Preparation Time: 15 minutes Cooking Time: 10 minutes
Serves : 6-8 people

Ingredients:

400g Fresh Green Beans, topped and tailed
250g Mint Frozen peas
100g Flaked Almonds - toasted
100g Chevington Lancashire cheese – cubed/ crumbled

For the Dressing
1 garlic clove – peeled and roughly chopped
2 spring onions – trimmed and roughly chopped
3 tablespoons cider vinegar
1 tablespoon honey – or to taste
120ml olive oil
1 tablespoon fresh mint
Salt and Black Pepper – to taste

Method

1. Bring a saucepan of lightly salted water to the boil, add the beans and cook for 5-8 minutes, until just tender. Drain and place them in cold water to keep them fresh.
2. Cook the peas until just tender. Drain and set aside.
3. Pre-heat the oven to 200 C/ 400 F. Place the almonds on an oven tray. Toast the almonds until golden.
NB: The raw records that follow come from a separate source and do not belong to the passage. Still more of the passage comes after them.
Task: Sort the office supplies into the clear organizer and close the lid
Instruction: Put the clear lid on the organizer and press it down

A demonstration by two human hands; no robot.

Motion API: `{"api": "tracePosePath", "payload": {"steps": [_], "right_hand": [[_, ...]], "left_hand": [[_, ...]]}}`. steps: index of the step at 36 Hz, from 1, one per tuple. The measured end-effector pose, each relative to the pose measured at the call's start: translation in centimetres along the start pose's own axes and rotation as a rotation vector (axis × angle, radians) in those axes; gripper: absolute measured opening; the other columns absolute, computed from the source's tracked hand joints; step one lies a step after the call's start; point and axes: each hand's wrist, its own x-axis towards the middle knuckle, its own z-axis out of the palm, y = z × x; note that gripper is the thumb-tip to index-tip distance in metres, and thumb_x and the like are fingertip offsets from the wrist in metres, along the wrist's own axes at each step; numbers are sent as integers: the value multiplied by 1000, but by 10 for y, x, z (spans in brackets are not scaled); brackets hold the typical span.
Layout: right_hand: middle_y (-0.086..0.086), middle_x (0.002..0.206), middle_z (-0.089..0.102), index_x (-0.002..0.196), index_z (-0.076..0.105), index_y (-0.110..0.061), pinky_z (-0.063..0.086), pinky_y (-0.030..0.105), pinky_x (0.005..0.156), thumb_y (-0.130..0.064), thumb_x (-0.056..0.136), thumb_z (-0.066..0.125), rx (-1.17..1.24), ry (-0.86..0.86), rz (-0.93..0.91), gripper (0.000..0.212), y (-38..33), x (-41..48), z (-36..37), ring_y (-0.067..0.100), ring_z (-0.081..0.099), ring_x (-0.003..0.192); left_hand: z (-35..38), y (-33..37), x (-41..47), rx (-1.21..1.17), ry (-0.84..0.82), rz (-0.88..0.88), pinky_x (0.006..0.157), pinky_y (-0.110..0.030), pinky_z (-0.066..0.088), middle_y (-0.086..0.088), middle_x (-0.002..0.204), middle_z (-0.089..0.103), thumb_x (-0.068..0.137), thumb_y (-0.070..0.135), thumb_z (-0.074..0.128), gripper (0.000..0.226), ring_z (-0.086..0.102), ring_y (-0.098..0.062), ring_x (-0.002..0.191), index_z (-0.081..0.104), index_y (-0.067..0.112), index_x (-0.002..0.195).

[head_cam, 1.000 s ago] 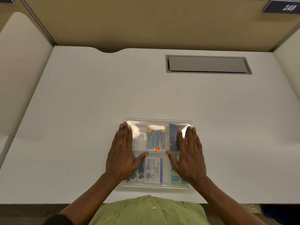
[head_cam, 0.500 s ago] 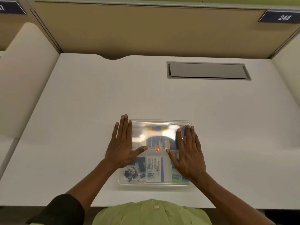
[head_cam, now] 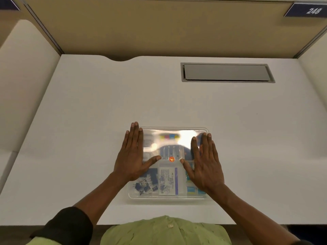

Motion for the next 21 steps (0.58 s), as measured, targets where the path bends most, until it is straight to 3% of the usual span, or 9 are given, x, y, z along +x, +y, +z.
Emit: {"api": "tracePosePath", "payload": {"steps": [14,18,21], "right_hand": [[13,169,-13,162,0,-13,17,51,125,-67,96,44,60,52,-8,95,2,5,2,31,-10,156],[12,169,-13,162,-1,-13,17,51,125,-68,96,42,50,54,-3,95,3,4,4,30,-10,156],[12,169,-13,161,0,-13,17,51,125,-68,96,41,42,53,-4,95,3,4,5,31,-11,156]], "left_hand": [[-1,1,3,12,29,-36,133,-48,6,-6,176,-17,94,84,32,109,-15,-22,163,-2,11,168],[3,5,-4,84,26,-90,133,-49,10,-6,176,-12,98,81,19,99,-11,-23,163,8,11,168],[9,10,-13,44,9,-163,133,-51,12,-6,176,-14,98,81,5,97,-12,-22,163,5,14,168]]}}
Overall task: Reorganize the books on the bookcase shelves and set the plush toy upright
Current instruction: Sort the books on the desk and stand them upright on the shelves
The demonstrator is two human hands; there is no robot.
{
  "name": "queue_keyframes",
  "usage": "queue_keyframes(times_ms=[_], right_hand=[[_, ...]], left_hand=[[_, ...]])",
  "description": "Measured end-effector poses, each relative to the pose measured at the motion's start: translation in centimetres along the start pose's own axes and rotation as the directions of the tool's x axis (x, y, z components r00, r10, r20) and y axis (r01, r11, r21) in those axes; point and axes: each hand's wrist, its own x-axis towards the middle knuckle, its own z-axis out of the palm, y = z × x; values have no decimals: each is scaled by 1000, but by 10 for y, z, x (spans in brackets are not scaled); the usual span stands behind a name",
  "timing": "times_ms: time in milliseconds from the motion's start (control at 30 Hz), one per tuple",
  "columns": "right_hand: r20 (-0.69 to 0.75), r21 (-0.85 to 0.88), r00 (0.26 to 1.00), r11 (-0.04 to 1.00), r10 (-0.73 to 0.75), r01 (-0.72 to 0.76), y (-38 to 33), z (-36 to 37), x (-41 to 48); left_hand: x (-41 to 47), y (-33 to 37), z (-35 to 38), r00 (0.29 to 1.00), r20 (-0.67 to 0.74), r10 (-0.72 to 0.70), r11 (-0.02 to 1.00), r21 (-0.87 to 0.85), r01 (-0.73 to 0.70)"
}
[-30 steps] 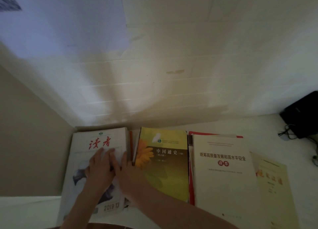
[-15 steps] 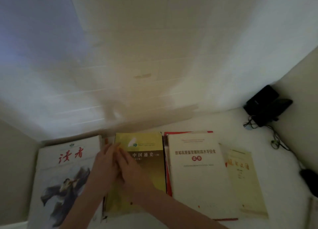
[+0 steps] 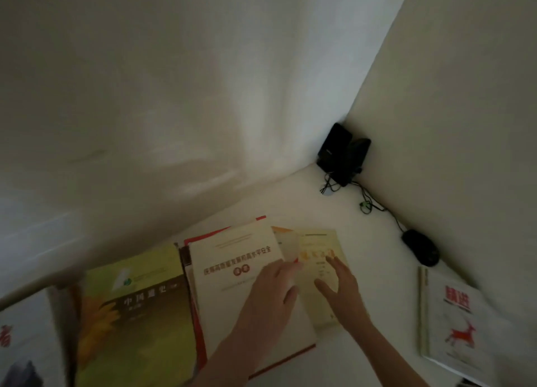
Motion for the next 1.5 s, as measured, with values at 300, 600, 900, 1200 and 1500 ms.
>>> queue_keyframes(times_ms=[300, 600, 900, 1200, 1500], right_hand=[[23, -79, 928, 926, 372, -369, 70, -12, 26], [166, -61, 846, 861, 507, -505, 80, -24, 62], [37, 219, 905, 881, 423, -420, 92, -73, 43], [-138, 111, 801, 813, 582, -572, 132, -90, 16], [388, 432, 837, 726, 386, -535, 15, -4, 26]], left_hand=[[38, 17, 85, 909, 404, -104, 771, 611, -183], [38, 4, 103, 860, 461, -219, 634, 737, -233], [42, 9, 100, 857, 456, -240, 631, 744, -219], [52, 11, 107, 861, 426, -278, 699, 704, -123], [98, 8, 71, 978, 140, -157, 815, 577, 48]])
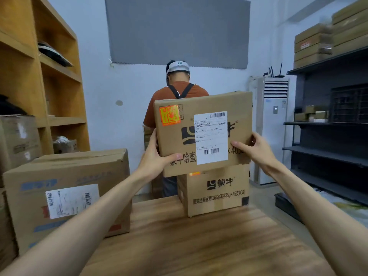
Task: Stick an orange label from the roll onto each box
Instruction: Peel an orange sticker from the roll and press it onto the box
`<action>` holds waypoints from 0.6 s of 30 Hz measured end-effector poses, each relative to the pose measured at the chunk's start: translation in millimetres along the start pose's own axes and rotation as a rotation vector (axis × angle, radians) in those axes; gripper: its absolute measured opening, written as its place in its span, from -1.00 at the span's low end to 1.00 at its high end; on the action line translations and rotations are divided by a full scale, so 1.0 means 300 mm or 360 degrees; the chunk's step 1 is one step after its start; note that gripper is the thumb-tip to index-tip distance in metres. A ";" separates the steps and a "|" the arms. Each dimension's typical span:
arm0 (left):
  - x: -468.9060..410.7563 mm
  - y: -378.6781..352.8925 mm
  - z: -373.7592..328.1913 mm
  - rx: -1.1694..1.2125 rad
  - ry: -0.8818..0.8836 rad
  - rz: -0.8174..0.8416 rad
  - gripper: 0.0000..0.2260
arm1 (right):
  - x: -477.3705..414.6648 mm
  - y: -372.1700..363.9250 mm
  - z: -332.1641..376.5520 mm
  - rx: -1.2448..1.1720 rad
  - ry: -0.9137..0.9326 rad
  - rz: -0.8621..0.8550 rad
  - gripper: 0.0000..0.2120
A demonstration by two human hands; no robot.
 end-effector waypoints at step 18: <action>-0.505 -0.339 0.140 -0.0024 -0.0045 -0.0016 -0.01 | -0.515 0.078 -0.372 -0.0097 -0.0172 0.0057 -0.46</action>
Point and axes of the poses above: each hand's wrist, its own x-axis away from the middle knuckle, its own y-axis out of the back of the hand, z = x × y, the point moved 10 cm from there along -x, towards the middle knuckle, and after that the axes turned 7 degrees about -x, right-handed, at the moved point
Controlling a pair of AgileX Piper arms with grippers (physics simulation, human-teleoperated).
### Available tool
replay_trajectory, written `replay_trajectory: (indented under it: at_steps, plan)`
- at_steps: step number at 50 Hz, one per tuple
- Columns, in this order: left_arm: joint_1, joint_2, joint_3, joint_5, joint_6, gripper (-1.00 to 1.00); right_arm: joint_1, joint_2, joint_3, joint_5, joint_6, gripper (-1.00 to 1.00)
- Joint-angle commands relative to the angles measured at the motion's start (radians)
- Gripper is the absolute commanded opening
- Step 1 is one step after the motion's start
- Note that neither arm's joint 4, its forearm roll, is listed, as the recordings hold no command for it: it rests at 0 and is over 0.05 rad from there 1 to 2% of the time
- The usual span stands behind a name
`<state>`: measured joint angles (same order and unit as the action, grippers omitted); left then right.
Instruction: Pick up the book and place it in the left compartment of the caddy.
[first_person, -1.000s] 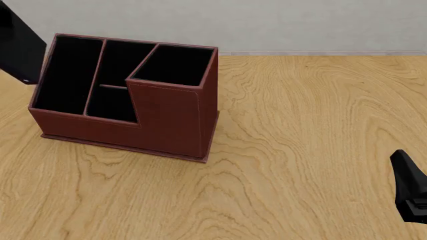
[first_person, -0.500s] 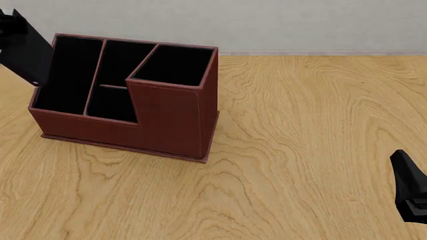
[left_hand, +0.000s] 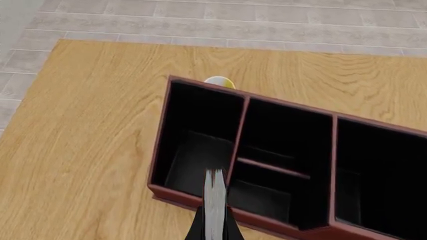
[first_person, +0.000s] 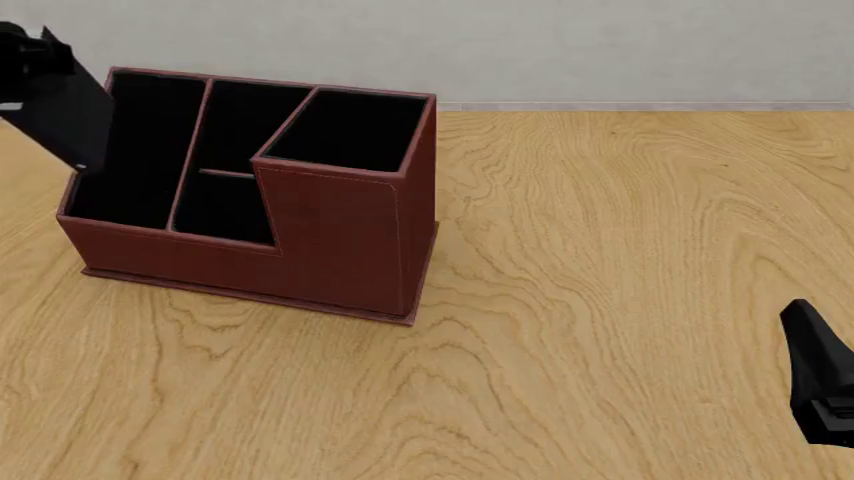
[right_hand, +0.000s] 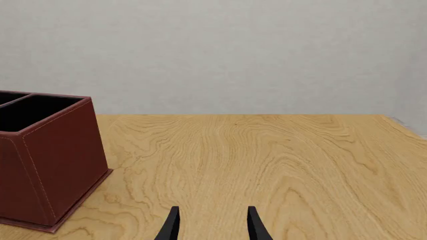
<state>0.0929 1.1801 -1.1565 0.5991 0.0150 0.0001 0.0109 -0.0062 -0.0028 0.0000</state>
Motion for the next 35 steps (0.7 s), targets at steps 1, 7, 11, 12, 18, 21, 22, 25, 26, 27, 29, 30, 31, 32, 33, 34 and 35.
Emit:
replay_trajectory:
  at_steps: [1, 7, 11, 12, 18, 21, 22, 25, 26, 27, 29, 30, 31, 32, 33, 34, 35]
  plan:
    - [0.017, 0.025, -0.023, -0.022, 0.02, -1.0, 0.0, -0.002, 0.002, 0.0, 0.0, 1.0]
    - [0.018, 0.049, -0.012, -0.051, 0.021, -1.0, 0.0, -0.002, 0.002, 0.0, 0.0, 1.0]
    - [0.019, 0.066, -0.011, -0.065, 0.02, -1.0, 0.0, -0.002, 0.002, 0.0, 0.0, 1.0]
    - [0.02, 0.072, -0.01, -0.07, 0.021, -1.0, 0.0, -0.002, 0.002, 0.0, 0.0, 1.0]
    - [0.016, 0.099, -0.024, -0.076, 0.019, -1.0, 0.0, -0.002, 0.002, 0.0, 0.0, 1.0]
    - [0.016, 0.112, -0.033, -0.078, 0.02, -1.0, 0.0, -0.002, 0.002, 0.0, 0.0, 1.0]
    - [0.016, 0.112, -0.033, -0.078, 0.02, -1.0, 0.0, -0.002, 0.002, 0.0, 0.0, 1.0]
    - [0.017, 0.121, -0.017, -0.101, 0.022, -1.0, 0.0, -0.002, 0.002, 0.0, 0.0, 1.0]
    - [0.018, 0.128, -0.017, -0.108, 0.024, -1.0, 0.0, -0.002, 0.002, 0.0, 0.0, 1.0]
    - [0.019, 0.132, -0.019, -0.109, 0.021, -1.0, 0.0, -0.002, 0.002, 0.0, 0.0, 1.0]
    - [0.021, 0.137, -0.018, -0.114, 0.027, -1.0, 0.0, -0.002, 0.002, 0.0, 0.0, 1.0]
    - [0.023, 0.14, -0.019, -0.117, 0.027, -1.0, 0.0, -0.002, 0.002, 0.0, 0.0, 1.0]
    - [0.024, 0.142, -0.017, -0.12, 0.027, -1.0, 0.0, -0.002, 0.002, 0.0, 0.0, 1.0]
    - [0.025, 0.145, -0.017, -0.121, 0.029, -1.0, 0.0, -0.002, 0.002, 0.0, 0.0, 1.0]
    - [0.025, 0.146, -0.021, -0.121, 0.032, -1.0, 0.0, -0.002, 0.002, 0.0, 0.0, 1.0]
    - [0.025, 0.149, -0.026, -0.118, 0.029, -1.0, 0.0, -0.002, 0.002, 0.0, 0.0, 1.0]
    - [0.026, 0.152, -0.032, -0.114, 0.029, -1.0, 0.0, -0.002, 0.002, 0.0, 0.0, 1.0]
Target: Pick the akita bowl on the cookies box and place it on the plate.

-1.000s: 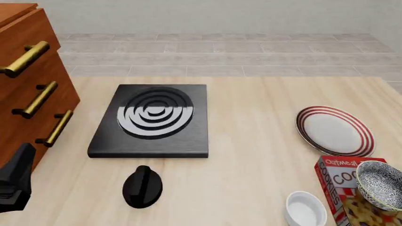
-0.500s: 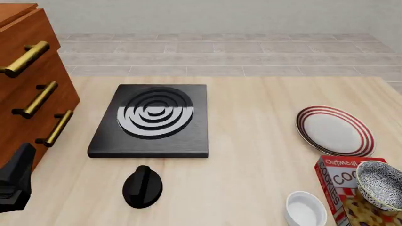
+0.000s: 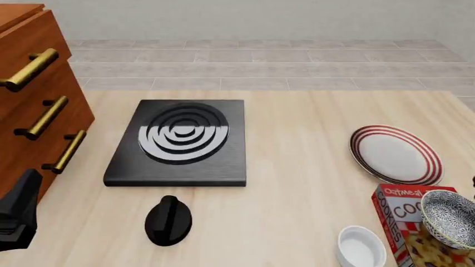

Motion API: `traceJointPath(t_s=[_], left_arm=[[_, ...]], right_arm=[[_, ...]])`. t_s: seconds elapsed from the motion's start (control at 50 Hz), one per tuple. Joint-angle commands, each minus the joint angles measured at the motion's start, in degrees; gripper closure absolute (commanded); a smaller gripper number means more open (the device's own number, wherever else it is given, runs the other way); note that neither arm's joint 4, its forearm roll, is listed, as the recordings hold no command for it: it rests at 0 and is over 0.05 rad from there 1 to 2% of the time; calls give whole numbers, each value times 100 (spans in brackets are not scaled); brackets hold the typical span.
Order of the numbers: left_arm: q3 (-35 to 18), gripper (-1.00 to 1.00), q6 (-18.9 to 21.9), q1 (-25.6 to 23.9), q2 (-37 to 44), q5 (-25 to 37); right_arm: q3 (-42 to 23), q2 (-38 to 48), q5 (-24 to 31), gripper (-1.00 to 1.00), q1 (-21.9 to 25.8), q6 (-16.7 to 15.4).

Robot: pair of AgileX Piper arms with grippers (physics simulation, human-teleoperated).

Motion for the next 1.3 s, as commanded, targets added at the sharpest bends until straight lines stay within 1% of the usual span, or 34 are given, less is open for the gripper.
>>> traceJointPath(t_s=[0.02,0.06,0.22,0.32,0.4,0.42,0.52,0.54,0.72,0.82,1.08,1.12,1.14,1.18,1.3], left_arm=[[0,-100,0,0,0,0],[0,-100,0,0,0,0],[0,-100,0,0,0,0],[0,-100,0,0,0,0],[0,-100,0,0,0,0],[0,-100,0,0,0,0],[0,-100,0,0,0,0],[0,-100,0,0,0,0],[0,-100,0,0,0,0],[0,-100,0,0,0,0],[0,-100,0,0,0,0],[0,-100,0,0,0,0],[0,-100,0,0,0,0],[0,-100,0,0,0,0],[0,-100,0,0,0,0]], right_arm=[[216,99,-215,-100,-220,75],[238,85,-215,-100,-203,123],[305,120,-280,-100,-275,110],[371,205,-398,-100,-449,122],[415,214,-430,-100,-479,126],[439,204,-435,-100,-468,175],[518,287,-546,-100,-522,151],[532,294,-555,-100,-518,191],[654,393,-705,-100,-517,209],[766,501,-846,-100,-504,182],[878,601,-986,-100,-456,187],[911,603,-1004,-100,-420,244],[944,578,-988,-100,-344,336],[930,583,-985,-100,-359,262],[962,624,-1035,-100,-370,239]])
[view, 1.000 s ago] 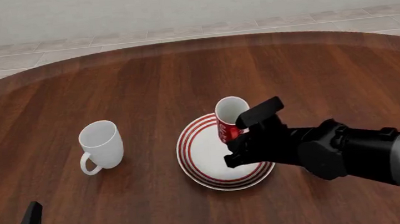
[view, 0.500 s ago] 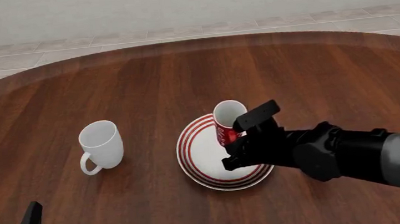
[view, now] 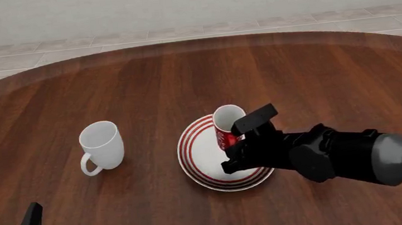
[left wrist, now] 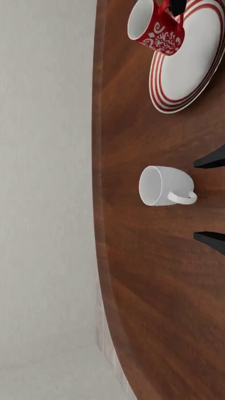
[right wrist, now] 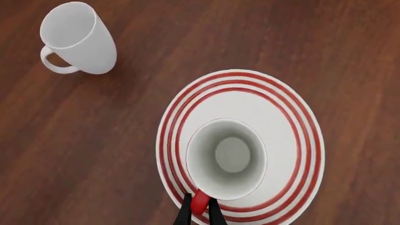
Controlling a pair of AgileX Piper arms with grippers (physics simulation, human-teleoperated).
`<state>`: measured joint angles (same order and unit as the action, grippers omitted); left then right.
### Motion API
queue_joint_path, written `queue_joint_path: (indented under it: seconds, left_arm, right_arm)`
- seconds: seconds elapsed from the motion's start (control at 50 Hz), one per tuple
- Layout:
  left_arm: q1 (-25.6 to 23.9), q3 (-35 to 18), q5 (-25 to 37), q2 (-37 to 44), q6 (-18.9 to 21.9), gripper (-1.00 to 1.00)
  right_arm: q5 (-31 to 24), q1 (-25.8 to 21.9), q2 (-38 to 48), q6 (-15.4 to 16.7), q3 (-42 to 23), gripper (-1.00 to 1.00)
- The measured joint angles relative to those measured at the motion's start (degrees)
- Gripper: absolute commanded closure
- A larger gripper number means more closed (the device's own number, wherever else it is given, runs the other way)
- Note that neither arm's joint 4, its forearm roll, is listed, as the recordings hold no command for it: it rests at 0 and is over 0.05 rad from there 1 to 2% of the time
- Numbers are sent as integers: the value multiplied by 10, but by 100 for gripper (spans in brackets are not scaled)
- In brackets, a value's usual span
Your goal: Pick up the red mug and put it on the plate
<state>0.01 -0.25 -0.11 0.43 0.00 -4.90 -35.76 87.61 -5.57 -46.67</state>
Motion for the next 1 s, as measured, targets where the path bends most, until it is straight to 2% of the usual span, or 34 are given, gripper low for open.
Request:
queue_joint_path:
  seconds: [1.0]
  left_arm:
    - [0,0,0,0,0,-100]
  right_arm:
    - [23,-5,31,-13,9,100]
This will take about 10 minutes but keep an eye on them as they can burn quickly.
4. For the dressing, place the spring onions, garlic, vinegar, honey, mint and olive oil in a food processor and whiz together. Taste and season to taste.

To serve: Transfer the beans and peas to a salad bowl. Stir in the almonds and Chevingtons Lancashire cheese. Pour over the dressing and toss well.